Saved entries
*** Begin section ***

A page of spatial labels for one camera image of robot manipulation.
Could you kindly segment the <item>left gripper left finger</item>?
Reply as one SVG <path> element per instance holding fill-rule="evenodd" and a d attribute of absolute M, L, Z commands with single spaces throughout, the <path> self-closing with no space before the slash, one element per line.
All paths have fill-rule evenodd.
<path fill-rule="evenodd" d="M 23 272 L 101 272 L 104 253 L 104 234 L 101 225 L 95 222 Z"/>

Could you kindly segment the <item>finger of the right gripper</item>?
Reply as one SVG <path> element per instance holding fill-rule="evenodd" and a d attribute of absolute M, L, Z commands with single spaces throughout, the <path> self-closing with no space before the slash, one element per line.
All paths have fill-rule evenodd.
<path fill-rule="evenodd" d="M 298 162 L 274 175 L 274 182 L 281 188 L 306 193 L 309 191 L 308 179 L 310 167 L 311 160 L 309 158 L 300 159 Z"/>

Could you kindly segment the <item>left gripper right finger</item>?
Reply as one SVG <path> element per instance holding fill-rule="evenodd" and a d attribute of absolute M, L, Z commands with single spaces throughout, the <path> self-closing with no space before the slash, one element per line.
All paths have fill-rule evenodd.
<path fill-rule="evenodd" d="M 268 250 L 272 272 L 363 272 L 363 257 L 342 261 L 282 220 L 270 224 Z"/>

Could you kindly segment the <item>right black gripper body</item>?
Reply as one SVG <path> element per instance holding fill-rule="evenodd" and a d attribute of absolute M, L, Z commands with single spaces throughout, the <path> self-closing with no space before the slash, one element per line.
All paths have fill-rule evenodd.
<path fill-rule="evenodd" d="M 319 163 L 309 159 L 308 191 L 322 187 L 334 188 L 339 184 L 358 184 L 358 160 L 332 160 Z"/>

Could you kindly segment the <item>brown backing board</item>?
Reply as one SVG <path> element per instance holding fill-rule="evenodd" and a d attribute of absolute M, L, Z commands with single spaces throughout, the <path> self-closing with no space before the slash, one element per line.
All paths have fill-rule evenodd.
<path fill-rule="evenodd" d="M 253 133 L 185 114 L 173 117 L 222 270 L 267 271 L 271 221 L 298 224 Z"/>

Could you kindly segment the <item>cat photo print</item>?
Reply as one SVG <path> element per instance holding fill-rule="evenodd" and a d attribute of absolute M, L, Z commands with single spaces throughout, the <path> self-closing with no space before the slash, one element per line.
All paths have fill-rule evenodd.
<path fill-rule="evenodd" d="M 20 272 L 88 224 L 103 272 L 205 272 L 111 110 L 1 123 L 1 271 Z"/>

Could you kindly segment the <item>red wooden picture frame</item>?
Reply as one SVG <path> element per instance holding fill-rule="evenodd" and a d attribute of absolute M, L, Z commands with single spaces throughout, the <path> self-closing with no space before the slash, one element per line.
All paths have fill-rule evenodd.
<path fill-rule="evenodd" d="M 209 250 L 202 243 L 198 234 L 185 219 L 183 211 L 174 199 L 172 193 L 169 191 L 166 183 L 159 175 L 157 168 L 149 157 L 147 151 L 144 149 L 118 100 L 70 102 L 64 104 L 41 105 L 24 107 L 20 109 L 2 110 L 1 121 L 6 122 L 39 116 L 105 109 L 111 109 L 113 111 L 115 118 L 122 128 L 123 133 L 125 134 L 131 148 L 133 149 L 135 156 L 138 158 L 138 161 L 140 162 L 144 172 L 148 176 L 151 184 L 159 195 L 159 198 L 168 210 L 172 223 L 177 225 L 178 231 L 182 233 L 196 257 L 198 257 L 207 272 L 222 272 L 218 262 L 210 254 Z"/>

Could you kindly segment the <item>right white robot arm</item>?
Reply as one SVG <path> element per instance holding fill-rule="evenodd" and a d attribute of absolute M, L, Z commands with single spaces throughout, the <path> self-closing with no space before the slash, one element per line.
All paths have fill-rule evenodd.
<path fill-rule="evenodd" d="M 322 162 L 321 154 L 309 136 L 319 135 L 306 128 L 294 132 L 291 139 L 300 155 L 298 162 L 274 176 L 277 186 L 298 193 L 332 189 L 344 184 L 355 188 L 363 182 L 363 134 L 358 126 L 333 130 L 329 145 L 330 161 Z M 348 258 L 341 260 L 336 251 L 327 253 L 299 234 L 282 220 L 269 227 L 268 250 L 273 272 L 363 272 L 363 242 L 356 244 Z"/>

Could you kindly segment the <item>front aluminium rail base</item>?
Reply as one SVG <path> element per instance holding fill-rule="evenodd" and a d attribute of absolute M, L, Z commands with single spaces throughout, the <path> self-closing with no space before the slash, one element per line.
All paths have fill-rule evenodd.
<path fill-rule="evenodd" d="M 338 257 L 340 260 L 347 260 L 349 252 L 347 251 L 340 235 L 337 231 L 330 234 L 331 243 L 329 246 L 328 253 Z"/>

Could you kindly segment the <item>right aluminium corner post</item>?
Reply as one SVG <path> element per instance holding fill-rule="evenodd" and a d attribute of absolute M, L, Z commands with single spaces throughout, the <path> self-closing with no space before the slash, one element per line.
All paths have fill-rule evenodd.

*** End section ***

**INSTRUCTIONS FOR THE TASK**
Starting from the records above, filter out all lines except those containing the word "robot".

**YOUR SOLUTION**
A page of spatial labels for one camera image of robot manipulation.
Could you kindly segment the <item>right white robot arm</item>?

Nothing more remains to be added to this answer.